— THE PROBLEM —
Using the data beneath this instruction, retype only the lines from the one that contains "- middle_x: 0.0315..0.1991" down to the one that contains "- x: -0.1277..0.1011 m", both included, exactly as they appear.

— RECORDED INFORMATION —
·····

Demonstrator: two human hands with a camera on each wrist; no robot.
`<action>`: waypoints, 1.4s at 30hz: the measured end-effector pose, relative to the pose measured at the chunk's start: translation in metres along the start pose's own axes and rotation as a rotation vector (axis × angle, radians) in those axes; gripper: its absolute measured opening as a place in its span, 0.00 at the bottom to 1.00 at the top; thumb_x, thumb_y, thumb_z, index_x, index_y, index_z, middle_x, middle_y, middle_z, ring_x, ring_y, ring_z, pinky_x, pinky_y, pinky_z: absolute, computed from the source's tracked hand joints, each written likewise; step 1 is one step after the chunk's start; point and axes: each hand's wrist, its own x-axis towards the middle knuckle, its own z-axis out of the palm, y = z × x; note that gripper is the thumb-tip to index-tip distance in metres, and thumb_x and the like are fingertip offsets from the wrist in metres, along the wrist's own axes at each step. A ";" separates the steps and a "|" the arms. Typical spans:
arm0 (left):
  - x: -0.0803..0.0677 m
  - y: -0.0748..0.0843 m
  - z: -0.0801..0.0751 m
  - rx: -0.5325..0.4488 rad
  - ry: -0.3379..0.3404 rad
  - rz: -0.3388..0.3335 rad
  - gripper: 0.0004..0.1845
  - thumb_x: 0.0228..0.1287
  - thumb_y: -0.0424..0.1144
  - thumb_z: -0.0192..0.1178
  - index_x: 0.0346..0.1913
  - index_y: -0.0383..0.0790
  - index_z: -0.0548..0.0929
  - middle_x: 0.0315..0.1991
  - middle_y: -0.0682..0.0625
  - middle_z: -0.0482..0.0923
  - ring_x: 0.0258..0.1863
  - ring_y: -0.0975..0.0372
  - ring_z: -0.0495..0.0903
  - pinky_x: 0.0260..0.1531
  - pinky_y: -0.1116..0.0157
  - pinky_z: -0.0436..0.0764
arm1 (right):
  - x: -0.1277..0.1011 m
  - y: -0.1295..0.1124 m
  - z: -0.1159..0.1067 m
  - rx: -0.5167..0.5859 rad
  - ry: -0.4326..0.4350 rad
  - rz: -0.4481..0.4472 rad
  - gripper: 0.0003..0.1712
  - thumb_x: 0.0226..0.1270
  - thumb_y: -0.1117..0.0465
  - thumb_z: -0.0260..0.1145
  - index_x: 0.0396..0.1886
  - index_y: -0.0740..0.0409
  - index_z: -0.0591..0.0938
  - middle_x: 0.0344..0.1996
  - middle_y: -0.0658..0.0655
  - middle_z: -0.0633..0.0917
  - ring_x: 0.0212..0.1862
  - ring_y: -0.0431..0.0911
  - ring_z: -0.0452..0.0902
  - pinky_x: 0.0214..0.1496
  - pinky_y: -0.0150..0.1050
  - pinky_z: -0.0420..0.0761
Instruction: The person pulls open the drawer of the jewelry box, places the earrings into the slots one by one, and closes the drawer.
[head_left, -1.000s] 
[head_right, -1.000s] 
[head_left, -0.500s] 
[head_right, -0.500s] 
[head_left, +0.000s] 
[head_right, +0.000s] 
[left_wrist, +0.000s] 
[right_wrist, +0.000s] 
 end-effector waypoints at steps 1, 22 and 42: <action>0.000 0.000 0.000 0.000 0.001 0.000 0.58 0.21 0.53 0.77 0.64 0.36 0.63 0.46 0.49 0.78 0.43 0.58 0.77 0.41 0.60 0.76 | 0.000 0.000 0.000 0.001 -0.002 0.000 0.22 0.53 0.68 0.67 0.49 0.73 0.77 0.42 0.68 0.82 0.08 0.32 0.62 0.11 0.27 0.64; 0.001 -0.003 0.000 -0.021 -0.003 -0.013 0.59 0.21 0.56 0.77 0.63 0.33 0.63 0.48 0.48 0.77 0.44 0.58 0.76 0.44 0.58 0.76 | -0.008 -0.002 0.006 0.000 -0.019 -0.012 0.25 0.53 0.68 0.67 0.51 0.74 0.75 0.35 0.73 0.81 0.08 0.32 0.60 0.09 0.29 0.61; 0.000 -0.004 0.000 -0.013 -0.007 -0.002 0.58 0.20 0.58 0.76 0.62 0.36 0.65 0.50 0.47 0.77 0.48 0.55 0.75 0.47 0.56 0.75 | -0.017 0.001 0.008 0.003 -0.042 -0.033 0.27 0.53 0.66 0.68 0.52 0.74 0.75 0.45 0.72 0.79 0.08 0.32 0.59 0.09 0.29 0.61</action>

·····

— EXERCISE OUTPUT —
  - middle_x: 0.0315..0.1991
  - middle_y: -0.0682..0.0625
  - middle_z: -0.0482..0.0923
  - ring_x: 0.0258..0.1863
  - ring_y: -0.0975..0.0372
  - ring_z: -0.0495..0.0903
  - pinky_x: 0.0260..0.1531
  - pinky_y: -0.1116..0.0157
  - pinky_z: -0.0436..0.0764
arm1 (right):
  - x: -0.1277..0.1011 m

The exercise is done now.